U.S. DOL Provides Funding for States’ UI Fraud Prevention

08.18.2013
HR & Safety

Connecticut effort to stem improper unemployment comp payments paying off

The U.S. Department of Labor (DOL) announced the availability of funds for states to improve program integrity, performance, and technology infrastructure systems for the unemployment insurance program. The grants are intended to accelerate actions to reduce improper UI payment rates; provide an opportunity for modernizing UI tax and benefits systems; and enable the design of technology-based tools to prevent, detect, and recover improper UI payments.

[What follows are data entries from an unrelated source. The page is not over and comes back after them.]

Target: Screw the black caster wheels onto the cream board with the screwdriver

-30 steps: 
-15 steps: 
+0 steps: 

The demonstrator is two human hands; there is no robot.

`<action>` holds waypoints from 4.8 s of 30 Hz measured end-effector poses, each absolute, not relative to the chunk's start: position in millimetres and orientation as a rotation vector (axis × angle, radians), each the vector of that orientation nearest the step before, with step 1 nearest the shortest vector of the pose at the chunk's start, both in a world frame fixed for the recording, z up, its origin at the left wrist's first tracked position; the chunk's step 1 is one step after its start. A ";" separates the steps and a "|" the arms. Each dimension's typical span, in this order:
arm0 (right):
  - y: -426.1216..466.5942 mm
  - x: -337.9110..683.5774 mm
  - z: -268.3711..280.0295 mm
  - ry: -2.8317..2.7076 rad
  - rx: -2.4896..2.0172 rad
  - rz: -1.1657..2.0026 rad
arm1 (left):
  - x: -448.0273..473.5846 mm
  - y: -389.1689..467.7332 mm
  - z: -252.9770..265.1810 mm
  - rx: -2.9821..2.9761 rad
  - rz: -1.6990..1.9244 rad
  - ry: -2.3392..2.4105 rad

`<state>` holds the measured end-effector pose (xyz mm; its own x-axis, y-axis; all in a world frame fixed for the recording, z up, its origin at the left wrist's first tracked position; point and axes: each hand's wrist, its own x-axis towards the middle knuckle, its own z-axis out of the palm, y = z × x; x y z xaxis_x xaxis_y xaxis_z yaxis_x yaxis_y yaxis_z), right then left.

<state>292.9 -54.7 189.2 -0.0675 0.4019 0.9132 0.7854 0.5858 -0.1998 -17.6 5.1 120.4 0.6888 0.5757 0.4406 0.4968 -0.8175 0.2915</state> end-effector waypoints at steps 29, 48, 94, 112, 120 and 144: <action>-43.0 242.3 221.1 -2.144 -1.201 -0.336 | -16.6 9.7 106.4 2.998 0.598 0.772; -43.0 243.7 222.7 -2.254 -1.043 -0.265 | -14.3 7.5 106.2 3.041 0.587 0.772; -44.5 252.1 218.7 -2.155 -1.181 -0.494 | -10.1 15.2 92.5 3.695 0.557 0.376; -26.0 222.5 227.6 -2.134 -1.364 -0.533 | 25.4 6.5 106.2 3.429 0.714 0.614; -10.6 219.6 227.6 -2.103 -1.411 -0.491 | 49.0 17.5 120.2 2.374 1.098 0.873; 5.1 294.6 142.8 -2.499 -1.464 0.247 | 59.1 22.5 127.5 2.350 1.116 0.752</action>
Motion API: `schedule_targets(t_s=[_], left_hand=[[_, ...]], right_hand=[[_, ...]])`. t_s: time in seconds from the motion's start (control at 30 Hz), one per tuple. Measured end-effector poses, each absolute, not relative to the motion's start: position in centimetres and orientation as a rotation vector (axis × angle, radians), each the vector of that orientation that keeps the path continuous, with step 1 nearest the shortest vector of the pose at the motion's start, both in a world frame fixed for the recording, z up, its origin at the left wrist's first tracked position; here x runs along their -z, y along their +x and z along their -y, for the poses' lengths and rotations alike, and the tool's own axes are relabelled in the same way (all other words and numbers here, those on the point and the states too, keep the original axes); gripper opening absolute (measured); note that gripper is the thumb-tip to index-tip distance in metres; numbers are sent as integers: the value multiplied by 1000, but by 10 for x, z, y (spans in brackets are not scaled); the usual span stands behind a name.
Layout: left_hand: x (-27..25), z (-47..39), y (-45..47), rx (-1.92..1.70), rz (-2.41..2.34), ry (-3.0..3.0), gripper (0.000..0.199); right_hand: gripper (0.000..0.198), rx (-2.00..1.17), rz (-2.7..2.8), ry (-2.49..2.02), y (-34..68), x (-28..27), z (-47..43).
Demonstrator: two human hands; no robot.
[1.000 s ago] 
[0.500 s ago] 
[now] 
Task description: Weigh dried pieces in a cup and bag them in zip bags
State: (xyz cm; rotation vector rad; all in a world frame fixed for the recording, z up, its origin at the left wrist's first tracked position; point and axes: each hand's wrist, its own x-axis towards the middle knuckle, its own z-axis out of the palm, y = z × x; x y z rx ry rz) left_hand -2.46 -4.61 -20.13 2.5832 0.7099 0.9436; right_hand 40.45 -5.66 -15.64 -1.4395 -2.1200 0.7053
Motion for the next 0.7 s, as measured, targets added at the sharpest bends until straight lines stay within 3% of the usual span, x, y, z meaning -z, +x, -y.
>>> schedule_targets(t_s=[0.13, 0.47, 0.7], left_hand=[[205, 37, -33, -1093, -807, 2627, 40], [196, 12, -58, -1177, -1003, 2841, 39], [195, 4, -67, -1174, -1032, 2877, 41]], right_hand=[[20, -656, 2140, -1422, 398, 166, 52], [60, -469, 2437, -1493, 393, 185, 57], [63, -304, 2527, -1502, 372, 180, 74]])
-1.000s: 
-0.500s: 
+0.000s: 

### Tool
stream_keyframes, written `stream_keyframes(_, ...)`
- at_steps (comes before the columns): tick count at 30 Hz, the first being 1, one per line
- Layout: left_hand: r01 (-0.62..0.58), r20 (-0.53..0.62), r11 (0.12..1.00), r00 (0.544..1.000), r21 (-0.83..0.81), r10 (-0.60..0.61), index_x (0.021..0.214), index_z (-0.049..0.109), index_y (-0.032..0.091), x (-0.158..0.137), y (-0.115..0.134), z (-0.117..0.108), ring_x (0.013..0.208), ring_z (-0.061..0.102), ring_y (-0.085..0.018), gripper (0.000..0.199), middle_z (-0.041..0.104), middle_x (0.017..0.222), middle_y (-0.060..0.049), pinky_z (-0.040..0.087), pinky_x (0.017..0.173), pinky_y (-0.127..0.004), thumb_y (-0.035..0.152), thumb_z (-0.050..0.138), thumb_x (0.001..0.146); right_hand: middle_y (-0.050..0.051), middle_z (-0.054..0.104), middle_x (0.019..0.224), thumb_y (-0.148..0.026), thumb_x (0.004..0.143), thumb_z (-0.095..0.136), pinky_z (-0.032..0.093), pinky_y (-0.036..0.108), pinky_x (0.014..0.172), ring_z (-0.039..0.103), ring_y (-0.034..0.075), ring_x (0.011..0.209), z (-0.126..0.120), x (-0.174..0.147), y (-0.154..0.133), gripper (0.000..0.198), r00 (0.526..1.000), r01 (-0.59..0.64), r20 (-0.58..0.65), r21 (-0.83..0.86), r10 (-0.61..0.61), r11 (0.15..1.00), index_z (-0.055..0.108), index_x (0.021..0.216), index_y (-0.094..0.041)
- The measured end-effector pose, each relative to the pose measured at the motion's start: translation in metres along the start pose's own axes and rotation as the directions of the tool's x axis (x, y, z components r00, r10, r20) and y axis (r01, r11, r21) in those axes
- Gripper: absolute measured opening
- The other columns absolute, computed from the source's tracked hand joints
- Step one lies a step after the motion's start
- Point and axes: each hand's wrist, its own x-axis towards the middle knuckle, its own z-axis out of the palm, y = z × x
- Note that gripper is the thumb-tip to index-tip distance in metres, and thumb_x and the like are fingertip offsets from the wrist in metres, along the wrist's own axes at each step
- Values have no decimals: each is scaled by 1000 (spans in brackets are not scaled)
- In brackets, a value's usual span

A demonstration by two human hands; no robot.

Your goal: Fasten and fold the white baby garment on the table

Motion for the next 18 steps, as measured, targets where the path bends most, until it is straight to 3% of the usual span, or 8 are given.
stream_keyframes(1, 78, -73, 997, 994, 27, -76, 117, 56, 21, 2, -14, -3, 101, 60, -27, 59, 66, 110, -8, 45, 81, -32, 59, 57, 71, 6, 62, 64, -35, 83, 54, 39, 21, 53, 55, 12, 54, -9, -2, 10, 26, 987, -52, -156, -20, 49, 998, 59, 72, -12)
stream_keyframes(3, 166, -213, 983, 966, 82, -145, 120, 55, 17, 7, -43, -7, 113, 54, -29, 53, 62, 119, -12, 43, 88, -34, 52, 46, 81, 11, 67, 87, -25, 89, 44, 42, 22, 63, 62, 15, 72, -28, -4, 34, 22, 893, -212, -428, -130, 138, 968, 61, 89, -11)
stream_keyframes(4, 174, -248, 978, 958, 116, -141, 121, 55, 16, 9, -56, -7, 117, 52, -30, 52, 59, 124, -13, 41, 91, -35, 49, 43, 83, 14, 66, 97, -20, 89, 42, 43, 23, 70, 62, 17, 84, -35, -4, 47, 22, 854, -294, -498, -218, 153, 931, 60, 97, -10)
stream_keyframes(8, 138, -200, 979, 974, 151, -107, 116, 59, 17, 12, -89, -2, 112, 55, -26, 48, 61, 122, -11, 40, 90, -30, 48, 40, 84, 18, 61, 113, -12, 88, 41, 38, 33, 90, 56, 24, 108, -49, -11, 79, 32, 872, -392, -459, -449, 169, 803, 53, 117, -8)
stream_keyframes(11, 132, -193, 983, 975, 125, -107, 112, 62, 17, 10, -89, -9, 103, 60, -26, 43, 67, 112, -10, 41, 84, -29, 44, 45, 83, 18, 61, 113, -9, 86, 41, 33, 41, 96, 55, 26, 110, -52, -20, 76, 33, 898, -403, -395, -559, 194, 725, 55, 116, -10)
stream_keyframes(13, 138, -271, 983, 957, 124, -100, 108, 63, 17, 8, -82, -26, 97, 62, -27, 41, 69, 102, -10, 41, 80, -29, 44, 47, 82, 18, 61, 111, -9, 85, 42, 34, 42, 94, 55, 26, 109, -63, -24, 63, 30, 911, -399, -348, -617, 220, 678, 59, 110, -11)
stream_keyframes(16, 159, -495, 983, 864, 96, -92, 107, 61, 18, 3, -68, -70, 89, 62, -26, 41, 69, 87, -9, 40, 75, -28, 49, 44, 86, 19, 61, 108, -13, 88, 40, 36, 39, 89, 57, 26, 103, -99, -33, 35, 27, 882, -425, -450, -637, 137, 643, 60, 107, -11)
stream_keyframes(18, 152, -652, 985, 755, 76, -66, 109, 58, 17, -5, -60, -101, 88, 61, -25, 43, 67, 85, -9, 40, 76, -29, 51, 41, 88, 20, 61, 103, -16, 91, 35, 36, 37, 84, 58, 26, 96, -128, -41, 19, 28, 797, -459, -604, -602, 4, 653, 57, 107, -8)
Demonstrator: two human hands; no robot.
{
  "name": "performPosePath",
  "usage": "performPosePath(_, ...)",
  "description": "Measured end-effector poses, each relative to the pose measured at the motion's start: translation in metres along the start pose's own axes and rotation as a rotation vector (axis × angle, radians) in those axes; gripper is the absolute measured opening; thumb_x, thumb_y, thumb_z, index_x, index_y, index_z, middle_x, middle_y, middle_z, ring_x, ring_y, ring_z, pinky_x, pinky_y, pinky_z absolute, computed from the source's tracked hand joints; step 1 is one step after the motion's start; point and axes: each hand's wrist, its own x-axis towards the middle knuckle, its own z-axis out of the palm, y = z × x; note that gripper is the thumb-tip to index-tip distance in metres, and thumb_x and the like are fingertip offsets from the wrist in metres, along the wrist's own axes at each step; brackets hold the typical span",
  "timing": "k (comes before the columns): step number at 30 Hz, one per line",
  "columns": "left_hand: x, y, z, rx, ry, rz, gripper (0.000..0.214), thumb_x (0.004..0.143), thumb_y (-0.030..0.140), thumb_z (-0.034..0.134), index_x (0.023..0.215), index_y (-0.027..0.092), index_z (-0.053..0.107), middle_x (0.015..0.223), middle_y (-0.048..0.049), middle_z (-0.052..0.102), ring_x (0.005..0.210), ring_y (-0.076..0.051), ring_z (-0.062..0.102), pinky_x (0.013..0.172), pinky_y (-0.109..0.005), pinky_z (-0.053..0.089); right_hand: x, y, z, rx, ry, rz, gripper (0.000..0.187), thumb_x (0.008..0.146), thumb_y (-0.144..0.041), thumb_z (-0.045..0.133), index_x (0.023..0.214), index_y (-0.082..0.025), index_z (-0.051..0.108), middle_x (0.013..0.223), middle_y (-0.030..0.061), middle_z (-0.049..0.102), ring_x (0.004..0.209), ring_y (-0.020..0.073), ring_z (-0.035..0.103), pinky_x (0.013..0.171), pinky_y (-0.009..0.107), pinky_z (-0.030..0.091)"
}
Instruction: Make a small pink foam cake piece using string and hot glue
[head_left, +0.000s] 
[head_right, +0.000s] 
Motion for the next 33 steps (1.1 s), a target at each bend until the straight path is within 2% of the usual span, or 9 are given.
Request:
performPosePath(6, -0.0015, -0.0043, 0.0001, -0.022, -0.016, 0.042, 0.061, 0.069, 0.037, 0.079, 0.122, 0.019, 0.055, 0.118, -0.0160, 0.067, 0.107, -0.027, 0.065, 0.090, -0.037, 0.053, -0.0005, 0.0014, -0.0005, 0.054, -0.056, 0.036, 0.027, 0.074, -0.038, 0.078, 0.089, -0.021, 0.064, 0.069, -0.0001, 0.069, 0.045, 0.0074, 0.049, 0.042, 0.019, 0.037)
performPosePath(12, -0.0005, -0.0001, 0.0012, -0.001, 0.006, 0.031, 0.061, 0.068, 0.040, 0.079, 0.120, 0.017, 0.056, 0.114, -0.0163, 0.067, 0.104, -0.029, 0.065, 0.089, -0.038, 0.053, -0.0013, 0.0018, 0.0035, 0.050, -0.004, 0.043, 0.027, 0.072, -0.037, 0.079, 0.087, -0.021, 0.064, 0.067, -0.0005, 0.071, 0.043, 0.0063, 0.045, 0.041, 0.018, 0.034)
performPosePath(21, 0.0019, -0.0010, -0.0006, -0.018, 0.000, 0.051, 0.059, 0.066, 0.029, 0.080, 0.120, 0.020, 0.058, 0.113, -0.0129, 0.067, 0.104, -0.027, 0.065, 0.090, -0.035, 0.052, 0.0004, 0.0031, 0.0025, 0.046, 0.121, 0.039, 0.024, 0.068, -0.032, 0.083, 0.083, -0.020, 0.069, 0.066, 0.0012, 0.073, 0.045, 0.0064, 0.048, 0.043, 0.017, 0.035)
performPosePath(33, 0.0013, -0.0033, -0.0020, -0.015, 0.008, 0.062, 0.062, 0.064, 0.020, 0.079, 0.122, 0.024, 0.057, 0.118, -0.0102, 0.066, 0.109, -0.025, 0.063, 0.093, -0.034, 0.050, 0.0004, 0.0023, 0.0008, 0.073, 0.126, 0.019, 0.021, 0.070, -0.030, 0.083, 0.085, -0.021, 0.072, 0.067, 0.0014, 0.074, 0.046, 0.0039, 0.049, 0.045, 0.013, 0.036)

“The unemployment insurance program is a lifeline to people who have lost a job through no fault of their own,” said Eric Seleznow, acting assistant secretary of labor at the DOL’s Employment and Training Administration (ETA). “We have a responsibility to ensure this program is run efficiently and effectively so that this critical safety net continues to be available in the future.”

In Fiscal Year 2011, ETA provided $192 million in supplemental grant awards to 42 states for integrity activities. In FY 2012, a total of $169 million in supplemental grant awards was provided to 33 states for the prevention, detection, and recovery of improper UI benefit payments. The FY 2013 funding provides an opportunity for states to go beyond improper payments to focus on additional UI technology system improvements, data exchange enhancements for UI for ex-military-service members, and integration of state UI, employment service, and Workforce Investment Act IT systems.

In order to qualify for FY 2013 funding, states must implement or commit to implement a set of core integrity strategies. The core strategies include a business process analysis for state workforce agencies with improper payment rates above 10% and for agencies identified for poor performance concerning first payment and appeals timeliness, the implementation or expansion of the State Information Data Exchange System, the implementation of a state-specific prevention strategy for reducing improper payments, and a commitment to maintaining a state integrity cross-functional task force.

In addition, states that have committed to implementing all of the core activities or already implemented them will be eligible to apply for technology infrastructure project funding. These funds will be used to modify and/or develop one of the core UI benefits or tax and benefit system designs; design additional core UI tax and/or benefit systems using open source components that are exportable to other states; and implement technology-based tools designed to prevent, detect, or collect/recover improper UI payments.

Connecticut’s Initiative

The Connecticut Department of Labor (CT DOL) has mounted an aggressive fraud prevention effort in their Benefit Payment Control Unit, including the use of surveillance, reports of fraud via telephone and online reporting, and improved employer data reporting to verify claimant eligibility.

CT DOL Commissioner, Sharon M. Palmer, projects recovery in 2013 of up to $8 million dollars in improper unemployment payments. Employers are encouraged to review the fraud reporting opportunities to assist in these efforts.